What the critics have failed to realize is that the refusal of the
CJN does not amount to a perpetual stop to Justice Jumbo-Ofo becoming a
Justice of the Court of Appeal. The point which needs to be appreciated
is that every petition ought to be examined before being endorsed or
discarded.
The politicians who are against the stand of the CJN are perhaps
inadvertently suggesting that to petition is a wasteful exercise. In
other words, the contents of any and every set of grievances should be
discountenanced without taking a look at it suggesting that there is no
basis for petitioning in society. Of course, that can only happen in
utopian societies where there are no claims and counter-claims and where
there are no rivals and opponents.
One strong point in the arguments of the pro Jumbo- Ofo analysts is
that the petition can affect the sanctity of marriage and indeed
discourage family life in Nigeria. I, too, deprecate the rule whereby a
woman is not allowed to benefit from a slot reserved for her husband’s
state of origin but we must not overlook the fact that it is because
such a rule exists that people were able to put up the petition.
Therefore, what the critics should have done would have been to decry
the rule and call for its abolition and not to expect the CJN to ignore
it while it subsists. To do so, is to give room to our CJN to
determine which rule she likes and should follow and which rule she
dislikes and can ignore. Such a posture which places the determination
of issues on the temperament of an operative does not augur well for
society. That most people think that a rule is retrogressive does not
make the rule to become non-existent.
I would have applauded Aloma’s critics especially legislators if they
had moved to ‘kill’ whatever enabled the CJN to take the position she
took. After all, ours has been a pro-active legislature that knows what
to do even with the critical principle of the “doctrine of necessity”.
Rather than do that, public attention was instructively drawn to the
attention of S 238(2) which says a person shall become a Justice of the
Court of Appeal if he or she is appointed by the President on the
recommendation of the National Judicial Council (NJC).

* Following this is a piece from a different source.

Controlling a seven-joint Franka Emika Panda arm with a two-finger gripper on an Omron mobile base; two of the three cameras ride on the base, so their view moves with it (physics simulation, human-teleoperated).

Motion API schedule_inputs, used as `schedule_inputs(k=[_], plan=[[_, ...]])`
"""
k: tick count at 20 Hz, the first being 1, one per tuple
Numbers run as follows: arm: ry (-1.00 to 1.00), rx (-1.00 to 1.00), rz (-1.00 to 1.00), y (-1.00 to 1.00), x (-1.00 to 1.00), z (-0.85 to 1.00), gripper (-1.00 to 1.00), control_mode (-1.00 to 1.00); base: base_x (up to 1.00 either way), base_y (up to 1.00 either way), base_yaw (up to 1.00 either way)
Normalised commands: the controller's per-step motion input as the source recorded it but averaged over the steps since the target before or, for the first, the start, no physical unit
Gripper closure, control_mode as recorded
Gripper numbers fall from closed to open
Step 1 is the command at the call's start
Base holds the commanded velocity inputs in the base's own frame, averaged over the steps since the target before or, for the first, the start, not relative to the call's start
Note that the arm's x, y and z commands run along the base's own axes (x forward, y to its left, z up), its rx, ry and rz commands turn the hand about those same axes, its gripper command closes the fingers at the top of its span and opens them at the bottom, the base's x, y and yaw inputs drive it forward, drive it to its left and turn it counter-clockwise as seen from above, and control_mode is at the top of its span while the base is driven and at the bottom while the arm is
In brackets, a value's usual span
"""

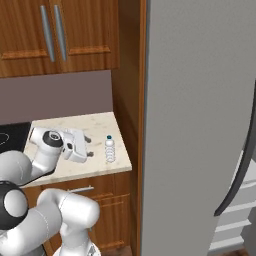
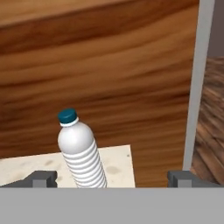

It does not seem well thought-out to take the section to mean that
nothing else including death can stop such an appointee from holding
office. The same is true of the argument that the CJN being the Chairman
of the NJC should have ensured that all issues were ironed out before
the appointment was made.
This is because the argument takes a posture which suggests that any
fresh information that comes to light after the appointment must be shut
out forever- a trend which has for sometime now roped the nation in a
toga of technical justice.
The provision of Section 285 of our Constitution which says that an
appeal from a decision of an election tribunal must be heard and
disposed off within 60 days from the date of the judgment of the
tribunal is perhaps a good example of how technicality buried the
substance in the case of the Adamawa Governorship election.
Our premise is that if a man says his opponent is a thief it is
better for our justice system to acquit or convict the accused rather
than to say the allegation should have been made earlier or that it was
not written in a particular form. We need to go beyond technicalities in
criminal matters.
This was why we commended elsewhere, the handling of the allegation
that the Jigawa State Governor, Sule Lamido’s qualification was fake.
The case went up to the Supreme Court and at each level the Governor
proved beyond doubt that the allegation was false and he won.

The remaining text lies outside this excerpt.